**Exercise goal**
Your answer needs to include each line of the records in which the string "door" can be found.

▼

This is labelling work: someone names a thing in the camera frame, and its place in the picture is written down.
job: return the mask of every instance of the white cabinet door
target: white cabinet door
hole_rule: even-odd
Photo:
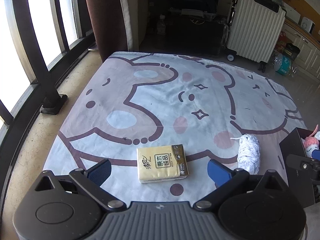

▲

**Exercise result**
job: return the mask of every instance of the white cabinet door
target: white cabinet door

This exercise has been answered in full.